他装作没看到被人搬动过的盒子,他愿意等着徐颂宁来到他的身边。
就在他愣神的那一秒,徐颂宁扑到了他身上,张开双手搂住了他。
雪花落在他的长睫毛上,徐颂宁轻轻地去捏,雪花立即融化在她的指尖,顺着项昀高挺的鼻梁往下滑。
她踮起脚尖,吻去了那一滴雪。
呼啸的风卷起雪花,落了满头,徐颂宁抬眸看着他,渐渐入迷。
“回去吗?”项昀纵容地抱着她,怕她感冒。
“昀哥,你有没有听过一句话?”
“什么话?”
“有点肉麻,你凑近点。”
项昀低头,清冷的木质香贴近,徐颂宁勾住他的脖子,在他耳边说。
“他朝若是同淋雪,也算与你共白头。”
徐颂宁的语速慢慢,呼出的热气灼伤了他半边脸颊。
项昀蓦然抬眸,浓烈涌起的感情几乎一瞬间将他淹没,他隐忍地闭了闭眼,把眼前人抱得更紧。
“我们还有很多个冬天。”
“当然,我们会一直一直在一起。”
徐颂宁和他十指紧扣,两颗心以相同的频率跳着。
淋雪固然浪漫,浪漫过后,徐颂宁被逼着喝了两碗姜汤,洗了个热乎乎的澡,才被塞到被窝里。

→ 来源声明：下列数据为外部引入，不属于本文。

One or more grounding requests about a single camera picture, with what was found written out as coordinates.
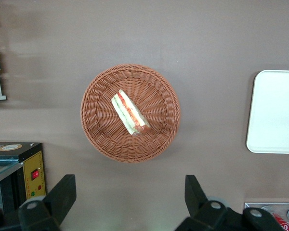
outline round basket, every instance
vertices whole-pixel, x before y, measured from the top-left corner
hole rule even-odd
[[[111,103],[120,89],[148,120],[149,132],[132,136],[126,130]],[[120,162],[142,162],[161,154],[176,135],[179,122],[174,89],[161,74],[142,65],[121,64],[100,73],[81,103],[81,123],[88,140],[102,154]]]

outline packaged food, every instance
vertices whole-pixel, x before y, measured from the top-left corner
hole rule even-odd
[[[111,102],[131,135],[144,134],[151,129],[146,118],[123,90],[119,90]]]

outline bread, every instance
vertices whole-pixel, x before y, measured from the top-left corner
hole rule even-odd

她兴奋的心情不减,拍了一张窗外的雪景,发了一个朋友圈,配文:初雪。
项昀是第一个点赞的人,他回到被窝里时,身上还是暖烘烘的,徐颂宁最喜欢抱着他睡觉,特别是冬天。
“今天怎么这么兴奋?吃什么了?”项昀强制把她手机放下,把人按着躺下。
徐颂宁想起那枚戒指戴在手指上的感觉,无意识地摸了摸空荡荡的中指,“吃开心果了。”
“怎么不给我留点?”项昀漫不经心地说。
“给你尝尝。”徐颂宁凑过去,亲了亲他的唇角。